Crystal Structure of the Sr3MgSi2O8:Eu2+,Dy3+ persistent luminescence material

Jorma Hölsä 1Marja Isotahdon 1Taneli Laamanen 1,2Mika Lastusaari 1Marja Malkamäki 1,2Maarit Myllykoski 1Janne Niittykoski 1

1. University of Turku, Department of Chemistry, Turku FI-20014, Finland
2. Graduate School Of Materials Research, Turku FI-20500, Finland


Silicates usually possess stable and rigid crystal structures. Thus, they make excellent host matrices for efficient luminescent materials with use in applications as lamps, cathode ray tubes, scintillators, etc. [1]. Sr2MgSi2O7:Eu2+,Dy3+ is currently the best persistent luminescence material [2]. It can store energy from e.g. sun or lamp light and release it as visible light persisting up to 24 hours in the dark. The applications of persistent luminescence range from the traditional luminous paints to more sophisticated fields as radiation detection, structural damage and temperature sensing as well as medical diagnostics. The other stable composition in the SrnMgSi2O5+n series, Sr3MgSi2O8:Eu2+,Dy3+, also shows persistent luminescence [3].
The crystal structure of Sr3MgSi2O8 has been suggested to be orthorhombic with unit cell parameters a = 5.4, b = 9.6 and c = 7.2 Å, Z = 2 [4,5]. However, no space group or structural details have been reported. The structure has also been referred to as merwinite (Ca3MgSi2O8) type with the monoclinic space group P21/a (No. 14), Z = 4 [6]. In this work, the crystal structure was investigated based on X-ray powder diffraction data.
The undoped and Eu2+/Dy3+ codoped Sr3MgSi2O8 samples were prepared by solid state reactions. Stoichiometric amounts of strontium carbonate, magnesium nitrate hexahydrate, silicon dioxide, europium oxide and dysprosium oxide were heated at 1250 oC for 10 hours in a reducing N2 + 12 % H2 atmosphere.

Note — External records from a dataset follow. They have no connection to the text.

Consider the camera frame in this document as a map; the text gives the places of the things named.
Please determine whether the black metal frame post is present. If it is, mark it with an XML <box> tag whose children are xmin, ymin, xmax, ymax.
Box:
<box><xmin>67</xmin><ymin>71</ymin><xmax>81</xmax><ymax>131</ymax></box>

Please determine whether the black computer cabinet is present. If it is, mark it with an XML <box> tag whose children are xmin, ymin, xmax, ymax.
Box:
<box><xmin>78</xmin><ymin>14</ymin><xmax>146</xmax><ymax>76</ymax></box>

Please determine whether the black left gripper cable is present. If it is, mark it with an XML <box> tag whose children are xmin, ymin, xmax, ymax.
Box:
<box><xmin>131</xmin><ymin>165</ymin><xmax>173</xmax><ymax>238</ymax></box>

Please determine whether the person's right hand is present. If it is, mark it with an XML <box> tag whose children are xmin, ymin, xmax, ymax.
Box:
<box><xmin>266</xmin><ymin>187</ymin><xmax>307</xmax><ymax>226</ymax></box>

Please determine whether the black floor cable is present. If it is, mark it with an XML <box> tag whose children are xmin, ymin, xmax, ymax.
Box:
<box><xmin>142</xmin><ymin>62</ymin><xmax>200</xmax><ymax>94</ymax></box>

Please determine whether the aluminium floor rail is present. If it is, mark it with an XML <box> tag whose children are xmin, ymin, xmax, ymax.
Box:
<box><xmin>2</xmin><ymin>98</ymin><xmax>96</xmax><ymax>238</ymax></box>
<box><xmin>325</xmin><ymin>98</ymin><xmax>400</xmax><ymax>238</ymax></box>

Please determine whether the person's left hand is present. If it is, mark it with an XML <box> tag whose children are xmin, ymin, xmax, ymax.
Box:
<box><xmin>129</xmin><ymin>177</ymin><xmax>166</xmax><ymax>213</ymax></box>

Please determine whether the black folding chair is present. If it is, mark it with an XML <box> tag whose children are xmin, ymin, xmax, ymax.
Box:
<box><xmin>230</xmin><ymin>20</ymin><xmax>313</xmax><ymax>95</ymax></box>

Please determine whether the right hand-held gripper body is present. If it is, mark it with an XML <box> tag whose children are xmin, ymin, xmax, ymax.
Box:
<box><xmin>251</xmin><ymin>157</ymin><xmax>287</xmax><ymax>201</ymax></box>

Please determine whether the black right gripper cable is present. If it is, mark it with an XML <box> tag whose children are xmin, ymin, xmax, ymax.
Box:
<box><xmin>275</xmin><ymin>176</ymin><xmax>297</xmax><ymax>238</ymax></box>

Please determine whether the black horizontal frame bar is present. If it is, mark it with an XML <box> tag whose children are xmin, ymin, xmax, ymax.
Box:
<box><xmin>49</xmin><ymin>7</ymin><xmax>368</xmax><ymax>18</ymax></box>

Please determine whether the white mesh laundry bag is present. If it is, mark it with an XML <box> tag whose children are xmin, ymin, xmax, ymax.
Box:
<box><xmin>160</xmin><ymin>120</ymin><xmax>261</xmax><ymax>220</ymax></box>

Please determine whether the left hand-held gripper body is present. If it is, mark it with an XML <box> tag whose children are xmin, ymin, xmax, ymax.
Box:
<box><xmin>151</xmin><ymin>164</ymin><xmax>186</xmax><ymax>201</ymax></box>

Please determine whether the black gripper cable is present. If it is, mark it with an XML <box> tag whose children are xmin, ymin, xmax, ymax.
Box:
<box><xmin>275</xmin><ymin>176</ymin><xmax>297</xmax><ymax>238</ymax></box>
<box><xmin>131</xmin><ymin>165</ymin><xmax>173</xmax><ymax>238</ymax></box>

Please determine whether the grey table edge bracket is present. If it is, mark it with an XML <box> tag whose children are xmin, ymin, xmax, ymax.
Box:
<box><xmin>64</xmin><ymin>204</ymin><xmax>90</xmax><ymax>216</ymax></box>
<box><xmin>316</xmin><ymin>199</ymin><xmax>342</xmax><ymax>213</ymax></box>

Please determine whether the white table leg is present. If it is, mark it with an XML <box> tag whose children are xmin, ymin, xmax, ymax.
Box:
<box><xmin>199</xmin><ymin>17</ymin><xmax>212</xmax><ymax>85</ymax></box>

The X-ray powder diffraction patterns were collected at room temperature by a Huber 670 Guinier camera using monochromatic copper Kα1 radiation (λ = 1.5406 Å).
The unit cell was found to be of lower symmetry than that of the glaserite type trigonal Ba3MgSi2O8 [7]. The previously proposed orthorhombic cell could not account for all the observed reflections, either, but a doubling of the unit cell c-axis was needed. This cell corresponds to the merwinite one, but the systematic absences suggest possible space groups Cc (No. 9) or C2/c (15). Even if no clear reflection splitting was observed, the broadening and intensities of the reflections suggest a unit cell belonging to the monoclinic crystal system with a = 9.442, b = 5.452, c = 13.860 Å and β = 90.2o.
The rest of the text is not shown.